Güncelleme Tarihi:
Macaristan’ın başkenti Budapeşte’ye ziyareti sırasında Dışişleri Bakanı Mevlüt Çavuşoğlu, PYD’yi kastederek, dost ve müttefik ülkelerin terör örgütü konusunda bir karar vermesi gerektiğini belirtirken, Ankara’da da ABD’nin Türkiye’deki en üst düzey diplomatı Dışişleri Bakanlığı’na çağrıldı.
ABD Büyükelçisi John Bass, Çavuşoğlu’nun Budapeşte’de basın toplantısı yaptığı sıralarda Dışişleri Bakanlığı’ndaydı. Türk diplomatik kaynaklar Bakanlığa çağrılan Bass’a, “Türkiye’nin PYD ve YPG’nin konumu ile ilgili olarak ABD’nin tutumundan duyduğu rahatsızlık açık bir şekilde ifade edildi” diye konuştu. Büyükelçi Bass’a Ankara’nın tepkisi Müsteşar Yardımcısı düzeyinde iletildi.
ABD Dışişleri Bakanlığı Sözcüsü John Kirby’e Pazartesi günlük basın toplantısında, Cumhurbaşkanı Tayyip Erdoğan’ın yurtdışı seyahatinden dönerken uçakta gazetecilere yaptığı konuşmada, ABD’nin PYD ile ilişkisine işaret edip, “Ben miyim senin ortağın, yoksa Kobani’deki teröristler mi?” diyerek getirdiği eleştiri soruldu. Kirby, “Biz, PYD’yi terör örgütü olarak tanımlamıyoruz” ifadelerini kullanarak, Türkiye’yle bu konuda konuşmaya devam edeceklerini söyledi. Kirby, “Türkiye bir müttefik, dost ve ortaktır” dedi.
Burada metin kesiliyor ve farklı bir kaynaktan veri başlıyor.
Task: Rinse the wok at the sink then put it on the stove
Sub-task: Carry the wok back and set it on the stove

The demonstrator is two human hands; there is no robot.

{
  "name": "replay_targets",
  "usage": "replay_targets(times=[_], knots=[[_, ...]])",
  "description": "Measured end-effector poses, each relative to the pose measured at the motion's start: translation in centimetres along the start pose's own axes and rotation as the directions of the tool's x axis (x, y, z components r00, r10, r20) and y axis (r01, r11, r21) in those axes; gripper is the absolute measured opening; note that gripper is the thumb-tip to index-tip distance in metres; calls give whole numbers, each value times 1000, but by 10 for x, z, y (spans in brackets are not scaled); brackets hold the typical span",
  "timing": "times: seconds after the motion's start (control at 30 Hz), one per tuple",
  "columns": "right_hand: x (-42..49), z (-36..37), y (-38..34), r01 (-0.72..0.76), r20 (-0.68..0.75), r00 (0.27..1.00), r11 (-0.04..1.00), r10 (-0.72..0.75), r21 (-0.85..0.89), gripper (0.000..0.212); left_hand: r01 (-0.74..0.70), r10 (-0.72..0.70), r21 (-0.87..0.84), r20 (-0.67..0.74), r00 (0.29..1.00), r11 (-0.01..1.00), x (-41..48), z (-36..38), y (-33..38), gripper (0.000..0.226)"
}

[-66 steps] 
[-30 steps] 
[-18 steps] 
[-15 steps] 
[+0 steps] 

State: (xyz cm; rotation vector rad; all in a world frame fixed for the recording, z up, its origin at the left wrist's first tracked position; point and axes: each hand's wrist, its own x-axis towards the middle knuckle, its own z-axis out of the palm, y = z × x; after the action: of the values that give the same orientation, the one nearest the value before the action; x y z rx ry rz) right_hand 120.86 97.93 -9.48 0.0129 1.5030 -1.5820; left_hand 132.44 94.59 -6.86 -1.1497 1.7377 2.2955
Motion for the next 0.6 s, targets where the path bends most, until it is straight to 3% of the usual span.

'Yarın o yılan gelir sizi de sokar'
DIŞİŞLERİ Bakanı Mevlüt Çavuşoğlu, resmi ziyaret için gittiği Macaristan’ın başkenti Budapeşte’de ABD’nin PYD’yi terör örgütü olarak kabul etmemesine ilişkin soru üzerine “ABD’nin bir karar vermesi lâzım, ortak olarak bizi mi seçiyor, terör örgütlerini mi seçiyor” dedi. Mevkidaşı Peter Szijjarto ile basın toplantısında konuşan Çavuşoğlu şunları söyledi: “Şimdi DAEŞ kötü çünkü radikal ama PYD, PKK daha iyi çünkü Marksist, Leninist. Yani onlara göre seküler. Böyle bir anlayış olur mu? O da terör örgütü, bu da terör örgütü. Birisi daha iyi diyemezsiniz. Avrupa’da bazı sol partiler PKK ile aynı ideolojiyi paylaştığı için onu terör örgütü listesinden çıkarmaya çalışıyor. Böyle terörle mücadele olur mu? PYD’nin şimdi bana zararı yok, o iyidir, işbirliği yapabiliriz onunla. Ama yarın o yılan gelir sizi de sokar. ABD’nin bir karar vermesi lâzım, ortak olarak bizi mi seçiyor, terör örgütlerini mi seçiyor... Şimdi siz bir tane terör örgütünü terör listesine alıyorsunuz, onunla beraber olan ve başka bir yapılanma içinde olan terör örgütünü terör örgütü olarak görmüyorsunuz. Buna en hafif tabirle saflık mı diyelim, başka ne diyelim ama bu kabul edilemez.”